It is a systematic diagram showing an embodiment of a flow cytometer according to the present invention. It is explanatory drawing which showed the operating condition of the partition means. It is explanatory drawing which showed other embodiment of the flow cytometer which concerns on this invention, and its operating condition.
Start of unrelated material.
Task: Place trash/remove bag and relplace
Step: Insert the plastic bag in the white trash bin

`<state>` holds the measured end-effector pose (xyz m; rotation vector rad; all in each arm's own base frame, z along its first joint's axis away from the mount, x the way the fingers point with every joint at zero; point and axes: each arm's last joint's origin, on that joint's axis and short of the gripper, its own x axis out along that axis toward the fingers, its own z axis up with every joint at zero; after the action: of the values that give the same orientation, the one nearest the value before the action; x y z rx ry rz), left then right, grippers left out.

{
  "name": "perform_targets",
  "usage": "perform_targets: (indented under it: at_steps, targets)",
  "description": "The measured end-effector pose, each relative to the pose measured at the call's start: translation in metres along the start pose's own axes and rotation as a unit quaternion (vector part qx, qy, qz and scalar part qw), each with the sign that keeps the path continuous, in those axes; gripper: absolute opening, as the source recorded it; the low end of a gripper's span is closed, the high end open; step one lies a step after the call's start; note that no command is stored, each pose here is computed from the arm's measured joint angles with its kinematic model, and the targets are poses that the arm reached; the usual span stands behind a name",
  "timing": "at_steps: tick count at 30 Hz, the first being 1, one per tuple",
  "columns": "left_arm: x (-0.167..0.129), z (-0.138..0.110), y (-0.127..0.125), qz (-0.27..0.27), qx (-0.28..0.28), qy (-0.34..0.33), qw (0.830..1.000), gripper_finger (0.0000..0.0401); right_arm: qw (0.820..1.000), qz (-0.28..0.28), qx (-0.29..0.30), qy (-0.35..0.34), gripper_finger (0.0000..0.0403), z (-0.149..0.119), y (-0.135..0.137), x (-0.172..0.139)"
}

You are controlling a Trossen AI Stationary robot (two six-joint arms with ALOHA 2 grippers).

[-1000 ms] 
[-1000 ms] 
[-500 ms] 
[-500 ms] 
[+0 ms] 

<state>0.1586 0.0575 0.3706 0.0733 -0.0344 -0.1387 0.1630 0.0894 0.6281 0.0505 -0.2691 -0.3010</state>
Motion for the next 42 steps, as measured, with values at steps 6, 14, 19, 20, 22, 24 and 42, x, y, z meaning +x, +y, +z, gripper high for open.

It is a conceptual diagram of the general flow cytometer of a prior art.

Explanation of symbols

10 ......... Flow chamber, 12 ......... Insertion nozzle, 14 ......... Sample liquid, 16 ......... Supply port (sheath liquid), 18 ......... Sheath liquid, 20 ......... Flow cell, 22 ... ... Laser light source, 24 ... Detector, 26 ... Data processor, 28 ... Sorting means, 30 ... Charger, 32a, 32b ......... Deflecting plates, 34a, 34b, 34c ... ... collection container, 36 ... flow path, 38, 38A, 38B ... partitioning means, 40 ... controller.

Claims (4)

  A flow cytometer comprising: a main body part for individually identifying the fine particles in a process of flowing a sample liquid in which a plurality of fine particles are suspended in the flow cell; and a fine particle sorting means on the sample liquid discharge side of the flow cell The flow cytometer according to claim 1, wherein a partition means for restricting the flow path is attached to the flow path of the sample liquid connecting the flow cell and the sorting means.   The flow cytometer according to claim 1, further comprising a control unit that controls the operation of the partitioning unit in accordance with a time at which the particulates identified by the main body pass through the partitioning unit.   The flow cytometer according to claim 1 or 2, wherein the partitioning means is disposed in the flow path in two stages in the vertical direction.   The amount of restriction in the flow path by the partitioning means is 70 to 80% of the cross section of the flow path, and the sample liquid flows in the remaining 20 to 30% of the flow path cross section, but the fine particles cannot be passed. The flow cytometer according to any one of claims 1 to 3.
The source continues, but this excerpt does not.